__TASK OBJECTIVE__.
Copy out each line below in which the string "lens" appears.

Extracted records:
-*-

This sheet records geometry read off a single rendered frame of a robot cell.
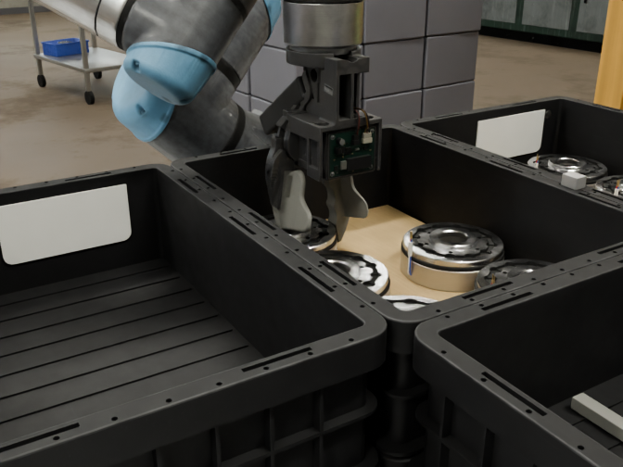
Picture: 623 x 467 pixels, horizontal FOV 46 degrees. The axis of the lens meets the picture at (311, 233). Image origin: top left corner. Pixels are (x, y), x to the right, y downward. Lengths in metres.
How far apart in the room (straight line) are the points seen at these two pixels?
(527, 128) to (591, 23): 6.53
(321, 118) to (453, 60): 3.16
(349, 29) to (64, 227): 0.33
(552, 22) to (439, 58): 4.13
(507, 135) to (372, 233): 0.28
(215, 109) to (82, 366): 0.43
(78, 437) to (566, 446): 0.24
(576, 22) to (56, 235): 7.13
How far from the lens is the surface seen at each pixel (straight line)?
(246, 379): 0.41
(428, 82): 3.75
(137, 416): 0.40
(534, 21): 7.96
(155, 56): 0.70
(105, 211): 0.76
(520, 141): 1.07
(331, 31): 0.68
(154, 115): 0.92
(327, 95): 0.69
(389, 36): 3.52
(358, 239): 0.83
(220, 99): 0.96
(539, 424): 0.40
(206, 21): 0.71
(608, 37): 2.57
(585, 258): 0.58
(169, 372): 0.61
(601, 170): 1.03
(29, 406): 0.60
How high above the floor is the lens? 1.16
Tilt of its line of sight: 23 degrees down
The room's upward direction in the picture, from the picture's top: straight up
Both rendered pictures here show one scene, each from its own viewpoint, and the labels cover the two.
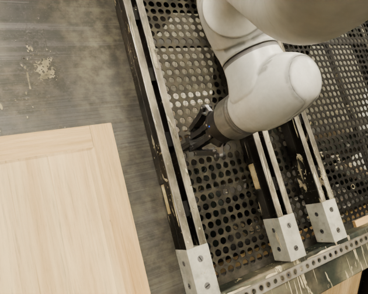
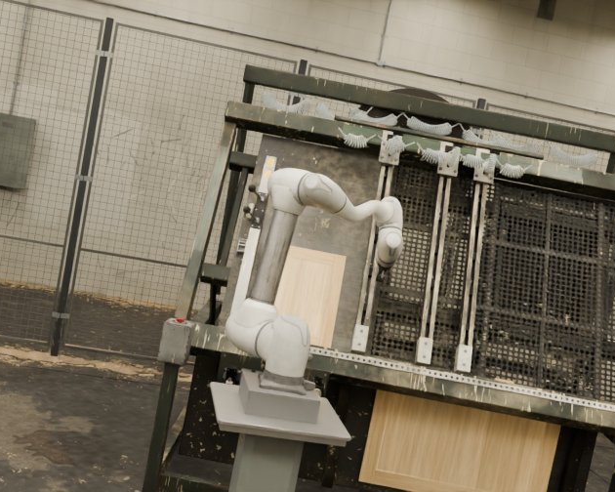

-*-

__ANSWER FOR THE TASK__.
Picture: 623 x 467 pixels, horizontal FOV 46 degrees. The axis of the lens meets the picture at (311, 233). Image origin: top left corner. Pixels are (x, y), x to the right, y downward. Lengths in metres.
How far from the lens is the surface seen at each pixel (straight line)?
How high above the floor is the lens? 1.16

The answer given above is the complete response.